Sofralarınızı renklendirin. Menüler tek besin öğesi grubundan oluşmamalıdır. Farklı besin öğeleri içeren renkli tabaklar sofrada olmalı. Böylece, güçlü bir bağışıklık sistemi için gerekli olan besin öğeleri  karşılanmış olur.

 Roka, maydanoz, ıspanak, tere gibi lif içeriği yüksek bu besinler hem B kompleks vitaminlerini, hem de C ve E vitaminlerini içerir. Bağışıklık sisteminizin çok daha güçlü olması ve güçlü kalması için iftarda  yeşil yapraklı sebzeleri çiğ olarak tüketmeye özen göstermelisiniz.

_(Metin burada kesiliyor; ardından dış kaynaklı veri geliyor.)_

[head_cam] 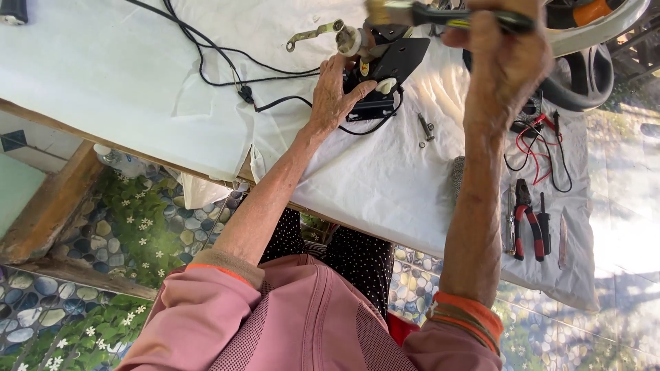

Bağışıklık sistemimi ve kemik sağlığı için  vücudumuzun gereksinim duyduğu besin öğesi D vitaminidir. Dengeli ve sağlıklı besleniyor olsanız bile diyetteki besinler, vücudun Vitamin D gereksinimini karşılamayabilir. Normal şartlarda, güneşi  bir günde 20 dakika el ayası ve yüzü güneş ışınlarına maruz kalması  , gereksinimi karşılamak için yeterlidir. D-vitamini vücutta depolanabildiğini için, 1 aylık evde kalma ile bu konuda bir sıkıntıya girmenize gerek yok. Ayrıca uygunsa günlük balkonda 15-20 dk geçirmek de bu konuda bir çözüm olabilir.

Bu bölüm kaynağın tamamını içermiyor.